For more technical details on this topic please check out our paper: Unsupervised Discriminative Learning of Sounds for Audio Event classification.

As discussed in the previous section, we can improve the unsupervised/self-supervised model performance by injecting human knowledge that is gained with minimal effort. This knowledge in its simplest form can be labeling a small amount of data and fine-tuning the model. We can also go a step further and incorporate the ontology structure of the abstract sound categories (labels) to the model. An ontology defines categories and relations between them. For example, figure 1 shows the ontology structure of “AudioSet”, one of the largest datasets in the field.

This structure is usually available as prior information in the form of common or general knowledge to human. Ontology represents the formal structure of classes or types of objects within a domain. As a result, ontology enables the models to process data in the context of what is known.

We focus on an end-to-end ontology-aware audio event classification model to capture the entities correlations in the ontology. More specifically, we define a task-independent and a task-dependent ontology structures to incorporate in our models:

This information is infused in the baseline audio event detection network via a graph convolutional neural network architecture and will refine the event detection. This helps the network to learn robust representations which can disambiguate audio classes that are acoustically similar but semantically different. It can also classify audio events in more general descriptors in case of ambiguity in sub-classes. Finally, in case of multi-label classification task, it incorporates the possibilities of events co-occurring in real world.

For more technical details on this topic please check out our papers: An Ontology-Aware Framework for Audio Event Classification.

Overall, our proposed frameworks will:

1) enable us to incorporate intuitive semantic and task related relationship between audio events to improve the classification performance;

2) leverage the available unlabeled audio data pool and reduce labeling cost; and

3) enable fast online learning on the edge devices.

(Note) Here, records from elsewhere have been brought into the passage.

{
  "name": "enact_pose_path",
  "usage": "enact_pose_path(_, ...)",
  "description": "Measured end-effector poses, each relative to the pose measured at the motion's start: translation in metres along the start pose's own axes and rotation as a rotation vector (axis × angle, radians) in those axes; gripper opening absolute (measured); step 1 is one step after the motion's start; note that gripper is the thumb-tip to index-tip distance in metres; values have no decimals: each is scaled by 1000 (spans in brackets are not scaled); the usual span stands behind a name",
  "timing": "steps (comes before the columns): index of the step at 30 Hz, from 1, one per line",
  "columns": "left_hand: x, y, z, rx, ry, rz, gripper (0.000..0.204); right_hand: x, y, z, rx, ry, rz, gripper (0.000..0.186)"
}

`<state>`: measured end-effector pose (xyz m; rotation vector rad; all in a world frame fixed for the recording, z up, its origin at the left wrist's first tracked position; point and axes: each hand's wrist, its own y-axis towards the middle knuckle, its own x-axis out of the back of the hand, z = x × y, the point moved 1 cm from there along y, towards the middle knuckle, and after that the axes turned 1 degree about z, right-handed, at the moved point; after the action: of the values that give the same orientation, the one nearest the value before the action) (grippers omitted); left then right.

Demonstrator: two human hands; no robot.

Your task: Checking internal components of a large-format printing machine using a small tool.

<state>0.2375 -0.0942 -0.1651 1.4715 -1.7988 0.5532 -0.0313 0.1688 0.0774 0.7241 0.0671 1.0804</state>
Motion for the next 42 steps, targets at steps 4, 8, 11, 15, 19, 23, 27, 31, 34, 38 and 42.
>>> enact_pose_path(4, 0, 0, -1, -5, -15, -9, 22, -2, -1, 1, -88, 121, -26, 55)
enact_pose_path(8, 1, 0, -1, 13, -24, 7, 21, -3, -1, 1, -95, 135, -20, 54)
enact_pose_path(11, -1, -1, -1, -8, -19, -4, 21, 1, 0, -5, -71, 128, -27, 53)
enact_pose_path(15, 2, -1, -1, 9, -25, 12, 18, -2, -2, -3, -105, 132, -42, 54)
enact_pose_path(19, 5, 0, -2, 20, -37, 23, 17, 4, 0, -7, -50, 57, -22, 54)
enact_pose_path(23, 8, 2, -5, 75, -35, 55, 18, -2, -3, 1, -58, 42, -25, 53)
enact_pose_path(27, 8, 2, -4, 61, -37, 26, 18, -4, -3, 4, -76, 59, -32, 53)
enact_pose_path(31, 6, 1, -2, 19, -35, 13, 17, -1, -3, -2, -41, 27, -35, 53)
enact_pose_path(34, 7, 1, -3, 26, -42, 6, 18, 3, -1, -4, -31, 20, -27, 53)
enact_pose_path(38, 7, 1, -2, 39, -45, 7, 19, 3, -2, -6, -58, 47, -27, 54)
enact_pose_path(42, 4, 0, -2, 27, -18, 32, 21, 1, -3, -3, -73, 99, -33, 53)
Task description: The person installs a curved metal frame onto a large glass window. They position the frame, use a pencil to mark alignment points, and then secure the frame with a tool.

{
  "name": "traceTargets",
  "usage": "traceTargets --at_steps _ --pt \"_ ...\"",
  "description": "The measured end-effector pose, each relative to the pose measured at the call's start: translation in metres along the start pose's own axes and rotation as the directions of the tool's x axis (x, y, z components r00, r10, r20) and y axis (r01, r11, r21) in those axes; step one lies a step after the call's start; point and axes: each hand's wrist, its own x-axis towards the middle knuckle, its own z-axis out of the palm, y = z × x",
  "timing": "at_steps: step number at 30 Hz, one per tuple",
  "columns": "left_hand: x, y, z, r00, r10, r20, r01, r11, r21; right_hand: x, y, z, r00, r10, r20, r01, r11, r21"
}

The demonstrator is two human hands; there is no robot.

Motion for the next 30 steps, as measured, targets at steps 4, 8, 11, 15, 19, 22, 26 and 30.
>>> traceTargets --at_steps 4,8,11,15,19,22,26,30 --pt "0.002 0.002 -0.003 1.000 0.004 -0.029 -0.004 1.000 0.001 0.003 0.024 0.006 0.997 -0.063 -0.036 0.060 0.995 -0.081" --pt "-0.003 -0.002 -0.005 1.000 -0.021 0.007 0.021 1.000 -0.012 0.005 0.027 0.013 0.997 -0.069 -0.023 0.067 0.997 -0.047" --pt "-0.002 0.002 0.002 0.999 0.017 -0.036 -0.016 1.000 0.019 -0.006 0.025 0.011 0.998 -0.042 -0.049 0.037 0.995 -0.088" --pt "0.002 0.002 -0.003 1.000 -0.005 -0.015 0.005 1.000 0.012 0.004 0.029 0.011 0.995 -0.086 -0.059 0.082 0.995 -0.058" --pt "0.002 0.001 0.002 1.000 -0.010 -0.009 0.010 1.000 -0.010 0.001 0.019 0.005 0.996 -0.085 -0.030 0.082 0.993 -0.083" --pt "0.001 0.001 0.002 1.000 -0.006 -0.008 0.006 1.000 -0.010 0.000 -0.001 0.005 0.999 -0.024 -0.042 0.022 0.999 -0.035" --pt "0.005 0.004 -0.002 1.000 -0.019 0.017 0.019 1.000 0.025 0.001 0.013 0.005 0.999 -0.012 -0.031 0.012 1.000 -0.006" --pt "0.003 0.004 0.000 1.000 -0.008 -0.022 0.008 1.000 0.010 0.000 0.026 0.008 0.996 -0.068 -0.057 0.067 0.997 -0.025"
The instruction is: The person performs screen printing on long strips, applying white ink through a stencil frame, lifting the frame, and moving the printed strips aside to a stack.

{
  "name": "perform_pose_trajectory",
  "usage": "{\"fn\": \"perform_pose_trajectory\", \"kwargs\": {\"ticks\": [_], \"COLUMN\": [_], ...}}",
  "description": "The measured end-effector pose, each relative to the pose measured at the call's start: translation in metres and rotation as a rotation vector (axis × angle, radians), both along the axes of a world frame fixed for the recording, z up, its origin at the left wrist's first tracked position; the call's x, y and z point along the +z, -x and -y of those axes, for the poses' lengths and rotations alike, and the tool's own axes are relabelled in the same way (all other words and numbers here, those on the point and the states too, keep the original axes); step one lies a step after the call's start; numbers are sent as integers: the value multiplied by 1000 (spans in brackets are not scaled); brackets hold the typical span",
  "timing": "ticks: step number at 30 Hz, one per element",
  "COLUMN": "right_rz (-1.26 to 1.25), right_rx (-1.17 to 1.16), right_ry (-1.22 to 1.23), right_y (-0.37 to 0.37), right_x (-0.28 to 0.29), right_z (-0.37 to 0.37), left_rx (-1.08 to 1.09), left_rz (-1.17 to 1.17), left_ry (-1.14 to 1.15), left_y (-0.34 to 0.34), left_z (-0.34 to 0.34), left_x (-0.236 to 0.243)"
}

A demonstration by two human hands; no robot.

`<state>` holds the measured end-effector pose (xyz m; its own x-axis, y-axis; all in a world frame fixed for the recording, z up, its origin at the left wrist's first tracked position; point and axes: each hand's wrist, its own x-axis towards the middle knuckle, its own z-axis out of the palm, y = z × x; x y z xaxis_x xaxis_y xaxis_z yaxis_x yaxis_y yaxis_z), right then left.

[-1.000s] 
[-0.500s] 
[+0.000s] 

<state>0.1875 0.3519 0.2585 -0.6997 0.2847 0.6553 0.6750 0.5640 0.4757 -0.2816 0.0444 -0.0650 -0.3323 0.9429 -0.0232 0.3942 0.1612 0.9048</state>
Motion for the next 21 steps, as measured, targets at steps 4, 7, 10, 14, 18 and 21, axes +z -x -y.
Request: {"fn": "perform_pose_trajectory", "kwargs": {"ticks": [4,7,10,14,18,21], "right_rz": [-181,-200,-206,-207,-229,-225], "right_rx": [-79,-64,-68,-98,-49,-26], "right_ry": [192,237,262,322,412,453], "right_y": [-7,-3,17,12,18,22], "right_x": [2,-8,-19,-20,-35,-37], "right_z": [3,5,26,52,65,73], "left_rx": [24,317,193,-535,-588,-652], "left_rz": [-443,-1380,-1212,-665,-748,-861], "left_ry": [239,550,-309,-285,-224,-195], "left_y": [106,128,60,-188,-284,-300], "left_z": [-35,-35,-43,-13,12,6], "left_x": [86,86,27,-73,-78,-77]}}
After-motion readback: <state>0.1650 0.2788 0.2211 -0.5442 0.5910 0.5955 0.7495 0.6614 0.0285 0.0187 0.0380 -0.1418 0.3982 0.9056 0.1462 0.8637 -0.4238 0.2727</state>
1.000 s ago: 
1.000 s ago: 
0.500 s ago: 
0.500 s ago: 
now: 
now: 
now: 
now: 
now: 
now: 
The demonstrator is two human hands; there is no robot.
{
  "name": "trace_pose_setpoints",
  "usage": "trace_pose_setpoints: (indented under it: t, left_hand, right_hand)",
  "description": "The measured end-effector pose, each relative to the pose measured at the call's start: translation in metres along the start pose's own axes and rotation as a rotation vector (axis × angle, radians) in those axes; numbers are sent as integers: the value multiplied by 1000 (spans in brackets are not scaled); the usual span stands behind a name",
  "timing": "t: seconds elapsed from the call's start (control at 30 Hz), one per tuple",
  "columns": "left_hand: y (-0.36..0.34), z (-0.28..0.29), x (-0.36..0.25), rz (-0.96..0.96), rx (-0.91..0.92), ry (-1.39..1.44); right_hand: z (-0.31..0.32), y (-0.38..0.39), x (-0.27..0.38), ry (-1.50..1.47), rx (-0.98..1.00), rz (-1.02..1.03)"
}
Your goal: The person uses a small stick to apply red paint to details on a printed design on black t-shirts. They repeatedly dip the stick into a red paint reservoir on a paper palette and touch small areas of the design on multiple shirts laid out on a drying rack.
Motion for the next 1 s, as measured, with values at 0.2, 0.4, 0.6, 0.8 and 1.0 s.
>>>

These three benefits are specifically important for our Bosch use-cases:

1. Given variety of business applications from smart home and campus to smart car, we collect data in different environments. Human often expect to hear certain sounds in each of these settings. For example, while collecting data in a street, it is more possible to hear car horn, music or children playing. On the other hand, inside a grocery store we expect to hear shopping cards, speaker announcements or can dropping. By injecting this intuitive knowledge to machine learning models, we can boost the performance.
2. In many of the applications, we gather lots of unlabeled data by continuously listening to a target environment. Via unsupervised representation learning framework, we get information from this huge data. Meanwhile, we can label a small part of the data to better fine-tune toward a downstream task.
3. User privacy is a topic taken seriously at Bosch. Collecting audio data continuously is privacy invasive in many places while some countries being more sensitive than others. In our frameworks, we emphasize on designing a system with the capability of running and updating on the edge device to avoid sending user’s information to the cloud.